A total of 7 children with hematologic malignancies developed severe ARDS requiring ECMO support. Four patients were males and 3 were females with median age of 53 months (IQR 42–117). Five cases were acute lymphocytic leukemia (ALL), 1 was acute myeloid leukemia (AML, M5, case2), and 1 was non-Hodgkin lymphoma (case 3). The main comorbidities and clinical characteristics for each patient are outlined in Table 1. The etiology of ARDS is community or chemotherapy-associated bacterial or/and fungal or viral infections. All the patients received chemotherapy in the 2 weeks prior to ECMO, and five were neutropenic at initial ECMO. Six patients received CRRT because of acute kidney injury (AKI) and/or fluid overload. Three cases were treated with 1–4 times of therapeutic plasm exchanges (TPEs) for liver dysfunction. All the patients were on broad-spectrum antibiotics and antifungal prophylaxis/treatment (Table 2).
The median duration of mechanical ventilation before ECMO support was 3 days (range 1–6 days). The median duration of ECMO support was 122 h (IQR 56–166). All the patients required a high dosage of vasopressor support (VIS ≥ 100). Six patients received veno-arterial ECMO (VA-ECMO) and 1 received VV-ECMO. Among six of the VA ECMO patients, four underwent surgical cut-down cannulation performed via neck vessels (right internal jugular vein-right carotid artery), and two patients underwent percutaneous femoral cannulation (femoral vein-femoral artery). One VV ECMO patient underwent percutaneous cannulation via the right internal jugular vein-femoral vein. After the initiation of ECMO, the vasoactive drugs were gradually downregulated, and the parameters of ventilator rapidly were reduced to protective ventilation in the survivors.
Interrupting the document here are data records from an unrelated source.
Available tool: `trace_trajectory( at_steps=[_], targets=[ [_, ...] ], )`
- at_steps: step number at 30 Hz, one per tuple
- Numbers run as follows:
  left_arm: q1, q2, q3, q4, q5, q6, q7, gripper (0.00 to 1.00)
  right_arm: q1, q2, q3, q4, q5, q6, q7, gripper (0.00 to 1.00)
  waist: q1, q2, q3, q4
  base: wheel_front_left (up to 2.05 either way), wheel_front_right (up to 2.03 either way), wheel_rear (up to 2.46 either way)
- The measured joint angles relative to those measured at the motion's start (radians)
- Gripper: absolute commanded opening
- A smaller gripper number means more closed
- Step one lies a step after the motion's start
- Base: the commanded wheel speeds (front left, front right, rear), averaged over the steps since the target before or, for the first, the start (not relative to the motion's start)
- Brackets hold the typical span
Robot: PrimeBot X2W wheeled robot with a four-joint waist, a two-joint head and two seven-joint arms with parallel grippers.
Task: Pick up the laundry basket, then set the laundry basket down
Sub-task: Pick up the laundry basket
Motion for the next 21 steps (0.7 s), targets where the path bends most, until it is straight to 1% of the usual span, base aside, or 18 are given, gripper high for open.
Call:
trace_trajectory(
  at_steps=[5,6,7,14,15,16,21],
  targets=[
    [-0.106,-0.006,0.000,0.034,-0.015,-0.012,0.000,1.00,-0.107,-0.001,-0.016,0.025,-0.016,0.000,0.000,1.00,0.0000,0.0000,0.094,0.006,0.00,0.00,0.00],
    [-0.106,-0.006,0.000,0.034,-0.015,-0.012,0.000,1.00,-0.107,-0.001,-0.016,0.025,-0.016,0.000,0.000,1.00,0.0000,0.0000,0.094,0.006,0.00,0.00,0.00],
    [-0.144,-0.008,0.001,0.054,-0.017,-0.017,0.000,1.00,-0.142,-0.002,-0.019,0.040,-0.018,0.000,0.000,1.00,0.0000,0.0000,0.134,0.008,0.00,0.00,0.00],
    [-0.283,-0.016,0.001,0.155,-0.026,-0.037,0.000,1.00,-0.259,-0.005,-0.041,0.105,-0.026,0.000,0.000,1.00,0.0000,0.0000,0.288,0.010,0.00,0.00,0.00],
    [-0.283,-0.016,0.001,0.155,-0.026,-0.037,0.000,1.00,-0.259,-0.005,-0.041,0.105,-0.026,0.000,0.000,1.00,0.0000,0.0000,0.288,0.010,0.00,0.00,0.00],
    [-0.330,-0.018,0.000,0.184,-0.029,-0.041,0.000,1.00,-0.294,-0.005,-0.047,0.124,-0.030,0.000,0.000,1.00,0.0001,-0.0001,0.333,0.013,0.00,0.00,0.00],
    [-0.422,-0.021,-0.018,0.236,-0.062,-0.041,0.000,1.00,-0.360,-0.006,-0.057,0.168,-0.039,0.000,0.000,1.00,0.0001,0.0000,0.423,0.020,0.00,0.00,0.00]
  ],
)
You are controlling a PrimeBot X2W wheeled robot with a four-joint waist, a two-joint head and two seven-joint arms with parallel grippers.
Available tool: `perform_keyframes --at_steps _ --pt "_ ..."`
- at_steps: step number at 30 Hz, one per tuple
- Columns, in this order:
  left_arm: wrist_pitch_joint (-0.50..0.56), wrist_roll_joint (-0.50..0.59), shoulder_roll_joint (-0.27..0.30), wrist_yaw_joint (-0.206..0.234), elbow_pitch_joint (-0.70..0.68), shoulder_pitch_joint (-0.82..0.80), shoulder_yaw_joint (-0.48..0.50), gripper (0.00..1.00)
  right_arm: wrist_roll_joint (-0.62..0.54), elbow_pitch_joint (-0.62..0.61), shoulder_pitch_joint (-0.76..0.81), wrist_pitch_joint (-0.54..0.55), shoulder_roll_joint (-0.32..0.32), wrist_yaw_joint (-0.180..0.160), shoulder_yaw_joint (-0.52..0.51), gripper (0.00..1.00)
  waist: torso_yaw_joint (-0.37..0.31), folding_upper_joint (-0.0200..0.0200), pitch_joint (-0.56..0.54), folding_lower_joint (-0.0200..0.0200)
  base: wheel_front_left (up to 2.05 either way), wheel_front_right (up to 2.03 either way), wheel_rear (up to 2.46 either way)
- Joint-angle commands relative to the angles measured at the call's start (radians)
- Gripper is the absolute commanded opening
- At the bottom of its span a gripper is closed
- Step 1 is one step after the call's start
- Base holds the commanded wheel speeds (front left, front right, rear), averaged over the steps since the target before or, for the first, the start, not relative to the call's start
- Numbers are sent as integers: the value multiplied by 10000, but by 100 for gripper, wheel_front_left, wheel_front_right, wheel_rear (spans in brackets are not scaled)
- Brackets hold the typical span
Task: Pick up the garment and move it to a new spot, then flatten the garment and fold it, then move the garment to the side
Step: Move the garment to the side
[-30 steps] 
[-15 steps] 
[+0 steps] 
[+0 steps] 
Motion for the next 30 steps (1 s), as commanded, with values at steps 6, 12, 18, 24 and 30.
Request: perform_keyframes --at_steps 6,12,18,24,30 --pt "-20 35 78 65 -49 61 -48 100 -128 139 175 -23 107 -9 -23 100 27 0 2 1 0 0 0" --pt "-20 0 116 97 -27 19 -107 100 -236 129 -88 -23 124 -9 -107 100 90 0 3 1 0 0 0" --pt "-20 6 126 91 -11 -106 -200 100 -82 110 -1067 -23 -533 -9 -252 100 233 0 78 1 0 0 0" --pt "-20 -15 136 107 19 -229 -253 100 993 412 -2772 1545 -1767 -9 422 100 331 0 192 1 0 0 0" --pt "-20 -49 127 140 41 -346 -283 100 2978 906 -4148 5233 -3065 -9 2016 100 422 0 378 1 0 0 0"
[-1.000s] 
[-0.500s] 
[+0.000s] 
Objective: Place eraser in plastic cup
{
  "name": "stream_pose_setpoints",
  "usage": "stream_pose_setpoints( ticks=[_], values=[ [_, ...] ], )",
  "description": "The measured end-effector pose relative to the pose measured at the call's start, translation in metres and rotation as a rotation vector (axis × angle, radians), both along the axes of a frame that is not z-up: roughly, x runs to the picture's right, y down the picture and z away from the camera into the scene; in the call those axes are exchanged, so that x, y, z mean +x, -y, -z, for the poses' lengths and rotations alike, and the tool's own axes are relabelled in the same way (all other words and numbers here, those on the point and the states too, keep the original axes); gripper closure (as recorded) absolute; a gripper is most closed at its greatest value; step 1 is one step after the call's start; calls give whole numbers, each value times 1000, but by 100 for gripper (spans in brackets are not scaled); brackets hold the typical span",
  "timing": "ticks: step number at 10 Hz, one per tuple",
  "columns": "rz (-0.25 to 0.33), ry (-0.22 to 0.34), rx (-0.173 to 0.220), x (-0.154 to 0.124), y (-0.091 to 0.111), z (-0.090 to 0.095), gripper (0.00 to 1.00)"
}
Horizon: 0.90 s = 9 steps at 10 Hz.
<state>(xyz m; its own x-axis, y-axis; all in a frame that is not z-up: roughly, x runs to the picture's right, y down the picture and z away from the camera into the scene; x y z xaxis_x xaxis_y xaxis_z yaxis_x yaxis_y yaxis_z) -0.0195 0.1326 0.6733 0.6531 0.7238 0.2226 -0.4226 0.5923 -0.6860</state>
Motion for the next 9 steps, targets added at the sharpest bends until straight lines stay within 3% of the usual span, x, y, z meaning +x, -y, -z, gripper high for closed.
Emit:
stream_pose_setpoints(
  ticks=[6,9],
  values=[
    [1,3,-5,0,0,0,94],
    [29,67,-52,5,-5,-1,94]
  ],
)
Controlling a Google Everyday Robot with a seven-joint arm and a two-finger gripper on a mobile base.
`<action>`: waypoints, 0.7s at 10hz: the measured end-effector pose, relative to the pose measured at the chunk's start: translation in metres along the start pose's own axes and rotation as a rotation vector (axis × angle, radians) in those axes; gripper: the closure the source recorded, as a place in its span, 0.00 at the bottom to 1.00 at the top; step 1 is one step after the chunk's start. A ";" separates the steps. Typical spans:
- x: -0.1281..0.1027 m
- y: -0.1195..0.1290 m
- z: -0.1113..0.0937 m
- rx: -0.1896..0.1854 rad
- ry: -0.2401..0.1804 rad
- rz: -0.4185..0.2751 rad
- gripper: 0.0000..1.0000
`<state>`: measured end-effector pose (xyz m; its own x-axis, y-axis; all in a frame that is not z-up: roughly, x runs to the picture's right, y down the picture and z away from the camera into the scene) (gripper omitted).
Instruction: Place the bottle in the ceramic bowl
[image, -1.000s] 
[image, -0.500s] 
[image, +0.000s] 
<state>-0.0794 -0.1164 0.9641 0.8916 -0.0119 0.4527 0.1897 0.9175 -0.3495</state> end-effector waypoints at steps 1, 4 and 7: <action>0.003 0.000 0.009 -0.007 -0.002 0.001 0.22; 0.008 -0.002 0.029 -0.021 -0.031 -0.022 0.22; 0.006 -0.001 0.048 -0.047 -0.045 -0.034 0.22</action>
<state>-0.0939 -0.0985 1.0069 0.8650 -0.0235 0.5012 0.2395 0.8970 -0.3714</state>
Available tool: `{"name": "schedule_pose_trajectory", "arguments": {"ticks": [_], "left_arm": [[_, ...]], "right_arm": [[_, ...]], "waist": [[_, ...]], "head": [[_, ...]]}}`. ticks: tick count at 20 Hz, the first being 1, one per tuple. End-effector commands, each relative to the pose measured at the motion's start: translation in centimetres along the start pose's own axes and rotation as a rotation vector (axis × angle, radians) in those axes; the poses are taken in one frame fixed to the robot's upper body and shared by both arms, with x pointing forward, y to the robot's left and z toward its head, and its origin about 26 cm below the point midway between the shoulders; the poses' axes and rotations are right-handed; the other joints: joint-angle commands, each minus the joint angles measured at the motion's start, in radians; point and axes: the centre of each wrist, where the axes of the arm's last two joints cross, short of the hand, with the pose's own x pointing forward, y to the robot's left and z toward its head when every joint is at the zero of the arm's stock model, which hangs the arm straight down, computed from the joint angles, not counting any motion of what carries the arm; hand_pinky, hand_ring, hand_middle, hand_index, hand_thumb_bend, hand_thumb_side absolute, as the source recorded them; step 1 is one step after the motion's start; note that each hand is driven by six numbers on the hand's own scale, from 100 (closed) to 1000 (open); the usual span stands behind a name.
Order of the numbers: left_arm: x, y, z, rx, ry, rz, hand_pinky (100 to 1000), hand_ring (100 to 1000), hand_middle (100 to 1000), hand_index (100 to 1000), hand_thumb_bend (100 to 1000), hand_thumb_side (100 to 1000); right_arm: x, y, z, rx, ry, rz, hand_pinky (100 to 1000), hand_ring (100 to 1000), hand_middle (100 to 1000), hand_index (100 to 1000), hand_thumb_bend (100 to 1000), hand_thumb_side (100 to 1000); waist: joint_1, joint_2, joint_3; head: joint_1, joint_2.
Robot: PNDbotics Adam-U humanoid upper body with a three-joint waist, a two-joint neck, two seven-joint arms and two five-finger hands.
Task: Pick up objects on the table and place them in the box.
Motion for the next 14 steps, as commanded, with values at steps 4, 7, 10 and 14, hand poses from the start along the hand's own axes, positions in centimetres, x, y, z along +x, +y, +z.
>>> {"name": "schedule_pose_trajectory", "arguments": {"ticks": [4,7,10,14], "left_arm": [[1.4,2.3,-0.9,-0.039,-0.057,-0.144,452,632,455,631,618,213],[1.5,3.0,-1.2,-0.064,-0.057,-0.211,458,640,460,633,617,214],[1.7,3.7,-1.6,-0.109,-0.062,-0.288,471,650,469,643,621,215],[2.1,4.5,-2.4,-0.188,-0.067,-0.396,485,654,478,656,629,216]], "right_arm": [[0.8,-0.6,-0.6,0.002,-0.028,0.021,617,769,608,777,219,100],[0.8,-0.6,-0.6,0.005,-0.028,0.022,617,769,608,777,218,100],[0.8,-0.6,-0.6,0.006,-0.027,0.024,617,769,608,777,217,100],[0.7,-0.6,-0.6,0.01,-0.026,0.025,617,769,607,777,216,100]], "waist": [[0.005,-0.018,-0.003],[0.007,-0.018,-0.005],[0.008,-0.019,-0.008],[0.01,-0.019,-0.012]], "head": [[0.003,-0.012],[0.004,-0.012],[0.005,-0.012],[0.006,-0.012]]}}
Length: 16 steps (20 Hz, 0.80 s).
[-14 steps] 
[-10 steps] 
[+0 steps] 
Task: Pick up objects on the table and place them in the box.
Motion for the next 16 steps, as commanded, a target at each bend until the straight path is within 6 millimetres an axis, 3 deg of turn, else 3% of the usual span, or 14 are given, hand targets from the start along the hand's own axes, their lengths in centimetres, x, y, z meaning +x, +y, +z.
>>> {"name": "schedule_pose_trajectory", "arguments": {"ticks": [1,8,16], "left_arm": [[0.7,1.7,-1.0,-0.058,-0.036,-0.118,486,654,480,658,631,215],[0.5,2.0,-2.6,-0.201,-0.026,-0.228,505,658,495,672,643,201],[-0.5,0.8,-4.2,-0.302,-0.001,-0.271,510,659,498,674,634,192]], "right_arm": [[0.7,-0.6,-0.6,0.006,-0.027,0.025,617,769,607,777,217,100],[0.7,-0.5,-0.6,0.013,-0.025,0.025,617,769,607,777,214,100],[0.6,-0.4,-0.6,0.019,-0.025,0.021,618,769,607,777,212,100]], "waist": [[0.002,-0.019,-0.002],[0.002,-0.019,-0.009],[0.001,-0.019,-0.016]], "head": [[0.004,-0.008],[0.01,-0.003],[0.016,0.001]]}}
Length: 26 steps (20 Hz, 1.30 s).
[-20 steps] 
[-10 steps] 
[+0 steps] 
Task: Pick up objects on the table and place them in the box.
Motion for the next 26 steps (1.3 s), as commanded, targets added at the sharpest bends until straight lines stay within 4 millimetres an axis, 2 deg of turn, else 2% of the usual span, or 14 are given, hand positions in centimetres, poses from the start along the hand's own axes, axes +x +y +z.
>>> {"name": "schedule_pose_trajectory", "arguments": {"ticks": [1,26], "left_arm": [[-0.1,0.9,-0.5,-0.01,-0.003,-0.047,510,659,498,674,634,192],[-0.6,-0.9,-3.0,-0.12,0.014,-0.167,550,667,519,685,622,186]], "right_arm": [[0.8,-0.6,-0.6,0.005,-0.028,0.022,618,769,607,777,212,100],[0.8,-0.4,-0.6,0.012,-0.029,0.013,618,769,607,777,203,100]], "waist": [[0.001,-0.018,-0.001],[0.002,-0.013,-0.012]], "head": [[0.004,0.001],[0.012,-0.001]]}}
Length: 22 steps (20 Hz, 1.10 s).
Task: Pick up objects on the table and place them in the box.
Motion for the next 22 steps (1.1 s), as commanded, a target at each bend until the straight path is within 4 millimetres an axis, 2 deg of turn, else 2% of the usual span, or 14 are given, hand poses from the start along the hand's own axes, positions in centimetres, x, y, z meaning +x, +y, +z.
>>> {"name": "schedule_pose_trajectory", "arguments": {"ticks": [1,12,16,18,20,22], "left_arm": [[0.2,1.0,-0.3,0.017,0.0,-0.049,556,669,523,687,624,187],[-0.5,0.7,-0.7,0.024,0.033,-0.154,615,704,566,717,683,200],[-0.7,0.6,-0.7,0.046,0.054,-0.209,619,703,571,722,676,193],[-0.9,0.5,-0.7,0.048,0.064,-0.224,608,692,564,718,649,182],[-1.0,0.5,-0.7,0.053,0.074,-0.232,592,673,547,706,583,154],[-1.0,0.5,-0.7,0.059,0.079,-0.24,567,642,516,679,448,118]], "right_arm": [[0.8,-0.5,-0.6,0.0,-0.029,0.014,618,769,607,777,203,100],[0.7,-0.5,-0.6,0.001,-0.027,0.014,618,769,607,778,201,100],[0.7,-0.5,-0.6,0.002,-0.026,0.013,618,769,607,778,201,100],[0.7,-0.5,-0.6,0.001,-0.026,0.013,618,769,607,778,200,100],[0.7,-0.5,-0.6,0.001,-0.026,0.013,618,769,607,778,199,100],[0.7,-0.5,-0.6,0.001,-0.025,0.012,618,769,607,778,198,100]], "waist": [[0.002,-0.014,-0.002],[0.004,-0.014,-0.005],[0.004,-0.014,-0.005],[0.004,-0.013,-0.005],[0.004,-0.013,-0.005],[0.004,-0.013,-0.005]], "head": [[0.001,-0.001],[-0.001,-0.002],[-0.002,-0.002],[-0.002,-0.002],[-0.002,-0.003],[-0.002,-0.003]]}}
Three (3/7) patients survived and was discharged from the hospital. Among of 3 survivors, one patient recovered from ALL with severe ARDS received ECMO and healthy hospital discharged, but died 5 months later because of new septic shock. During the ECMO support, all patients were complicated with bleeding and 1 case with intracranial hemorrhage. One patient died of diffuse alveolar hemorrhage at 49 h of ECMO support. The causes of other non-survivors are outlined in Table 2. Moreover, the nosocomial infection on ECMO was complicated in 2 non-survivors and 2 in hospital survivor (Table 2).
ECMO support in patients with hematologic malignancies who develop severe ARDS remains controversial. In our study, the overall survival rate was 42.9% (three of seven) for hospital discharge and 28.6% (two of seven) for 6-month survival follow-up. The outcome of pediatric patients with leukemia/lymphoma with severe ARDS receiving ECMO as a rescue treatment was still unsatisfactory.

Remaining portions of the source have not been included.